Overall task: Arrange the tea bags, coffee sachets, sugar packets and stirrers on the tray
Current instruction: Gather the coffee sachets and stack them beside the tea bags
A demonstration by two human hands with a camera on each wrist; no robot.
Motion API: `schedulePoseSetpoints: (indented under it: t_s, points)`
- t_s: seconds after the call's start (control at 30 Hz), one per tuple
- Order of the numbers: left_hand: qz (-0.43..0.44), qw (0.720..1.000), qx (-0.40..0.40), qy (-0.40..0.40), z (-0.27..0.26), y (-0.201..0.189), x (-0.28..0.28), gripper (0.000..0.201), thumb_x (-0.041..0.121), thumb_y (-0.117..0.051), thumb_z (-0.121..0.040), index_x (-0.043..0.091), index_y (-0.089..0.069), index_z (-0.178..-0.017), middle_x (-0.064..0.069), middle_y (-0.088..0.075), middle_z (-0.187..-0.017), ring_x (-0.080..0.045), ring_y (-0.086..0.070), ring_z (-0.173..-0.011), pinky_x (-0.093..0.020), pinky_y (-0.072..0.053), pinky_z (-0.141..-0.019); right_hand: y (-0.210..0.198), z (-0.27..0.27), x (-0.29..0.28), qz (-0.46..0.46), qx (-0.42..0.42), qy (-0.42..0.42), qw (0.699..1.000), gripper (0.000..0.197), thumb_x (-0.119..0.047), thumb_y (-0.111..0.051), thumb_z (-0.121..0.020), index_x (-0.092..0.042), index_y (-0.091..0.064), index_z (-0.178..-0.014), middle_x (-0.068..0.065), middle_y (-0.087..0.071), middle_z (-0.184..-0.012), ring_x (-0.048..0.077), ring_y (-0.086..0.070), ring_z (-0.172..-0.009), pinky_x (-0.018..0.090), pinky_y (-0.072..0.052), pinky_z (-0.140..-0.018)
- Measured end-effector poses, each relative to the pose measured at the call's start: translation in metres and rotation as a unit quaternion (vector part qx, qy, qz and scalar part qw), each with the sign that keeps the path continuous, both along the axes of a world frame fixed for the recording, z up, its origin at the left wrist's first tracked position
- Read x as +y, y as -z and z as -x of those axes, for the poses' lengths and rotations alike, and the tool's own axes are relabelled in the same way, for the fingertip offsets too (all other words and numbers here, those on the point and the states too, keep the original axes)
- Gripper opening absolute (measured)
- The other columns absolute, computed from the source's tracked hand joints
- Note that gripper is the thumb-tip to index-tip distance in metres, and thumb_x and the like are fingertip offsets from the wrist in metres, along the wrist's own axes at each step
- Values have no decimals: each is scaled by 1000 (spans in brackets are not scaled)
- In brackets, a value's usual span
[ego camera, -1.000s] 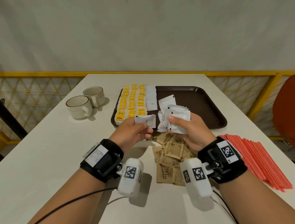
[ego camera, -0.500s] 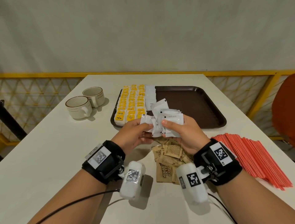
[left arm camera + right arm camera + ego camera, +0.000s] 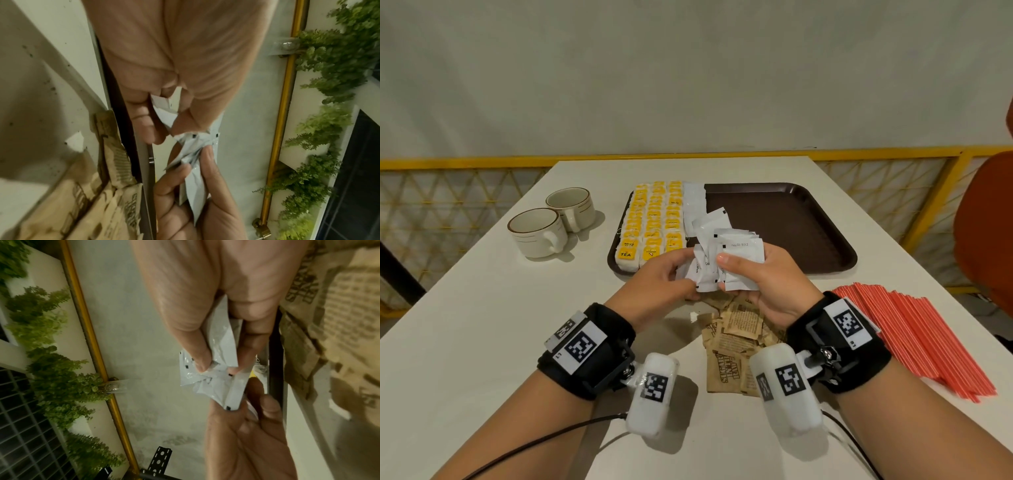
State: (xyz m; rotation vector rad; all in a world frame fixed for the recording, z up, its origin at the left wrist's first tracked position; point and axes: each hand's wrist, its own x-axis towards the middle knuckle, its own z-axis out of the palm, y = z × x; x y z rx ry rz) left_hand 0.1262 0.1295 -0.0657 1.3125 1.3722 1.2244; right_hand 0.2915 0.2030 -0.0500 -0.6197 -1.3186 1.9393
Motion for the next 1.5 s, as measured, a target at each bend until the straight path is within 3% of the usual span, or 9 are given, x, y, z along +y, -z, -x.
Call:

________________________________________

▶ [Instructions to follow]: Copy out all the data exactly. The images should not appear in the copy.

▶ [Output of the exercise]:
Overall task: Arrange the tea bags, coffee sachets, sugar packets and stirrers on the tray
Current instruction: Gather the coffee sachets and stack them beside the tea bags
A demonstration by two human hands with a camera on each wrist; no robot.
Motion API: `schedulePoseSetpoints: (indented under it: t_s, points)`
- t_s: seconds after the call's start (control at 30 Hz), one per tuple
- Order of the numbers: left_hand: qz (-0.43..0.44), qw (0.720..1.000), qx (-0.40..0.40), qy (-0.40..0.40), z (-0.27..0.26), y (-0.201..0.189), x (-0.28..0.28), gripper (0.000..0.201), thumb_x (-0.041..0.121), thumb_y (-0.117..0.051), thumb_z (-0.121..0.040), index_x (-0.043..0.091), index_y (-0.089..0.069), index_z (-0.178..-0.017), middle_x (-0.064..0.069), middle_y (-0.088..0.075), middle_z (-0.187..-0.017), ring_x (-0.080..0.045), ring_y (-0.086..0.070), ring_z (-0.173..-0.011), pinky_x (-0.093..0.020), pinky_y (-0.072..0.053), pinky_z (-0.141..-0.019); right_hand: y (-0.210..0.198), z (-0.27..0.27), x (-0.29..0.28), qz (-0.46..0.46), qx (-0.42..0.42), qy (-0.42..0.42), qw (0.699..1.000), gripper (0.000..0.197), thumb_x (-0.119..0.047), thumb_y (-0.111..0.051), thumb_z (-0.121..0.020), index_x (-0.092..0.042), index_y (-0.091..0.064), index_z (-0.178..-0.014), middle_x (-0.068..0.065), middle_y (-0.087..0.071), middle_z (-0.184..-0.012), ring_x (-0.048..0.077), ring_y (-0.086..0.070), ring_z (-0.172..-0.009), pinky_x (-0.018..0.090), pinky_y (-0.072..0.052), pinky_z (-0.140..-0.018)
- Measured end-effector poses, each relative to the pose measured at the call's start: translation in metres and rotation as a unit quaternion (vector part qx, qy, qz and scalar part qw), each with the sign that keeps the path continuous, both along the axes of a world frame fixed for the recording, z up, its origin at the left wrist's first tracked position
- Read x as +y, y as -z and z as -x of those axes, for the poses' lengths and rotations alike, and the tool's own axes are relabelled in the same way, for the fingertip offsets too (all other words and numbers here, those on the point and the states too, keep the original axes)
- Gripper opening absolute (measured)
- The other columns absolute, computed from the source's tracked hand joints
- Note that gripper is the thumb-tip to index-tip distance in metres, and thumb_x and the like are fingertip offsets from the wrist in metres, along the wrist's own axes at each step
- Values have no decimals: each is scaled by 1000 (spans in brackets are not scaled)
- In brackets, a value's usual span
[ego camera, -1.000s] 
[ego camera, -0.500s] 
[left arm camera + right arm camera + ego camera, +0.000s] 
State: (xyz m; rotation vector rad; all in a world frame fixed for the recording, z up, its origin at the left wrist's first tracked position; point and axes: each hand's wrist, its own x-axis towards the middle knuckle, its own z-axis out of the palm, y = z × x; x y z rx ry rz) left_hand 0.1262 0.1295 -0.0657 1.3125 1.3722 1.2244; right_hand 0.2915 0.2030 -0.0500 -0.6197 -1.3186 1.9393
Motion for the next 1.5 s, as measured, a target at each bend until the straight path is within 3% of the usual span, or 9 are given, x, y, z along +y, -z, -x.
Call:

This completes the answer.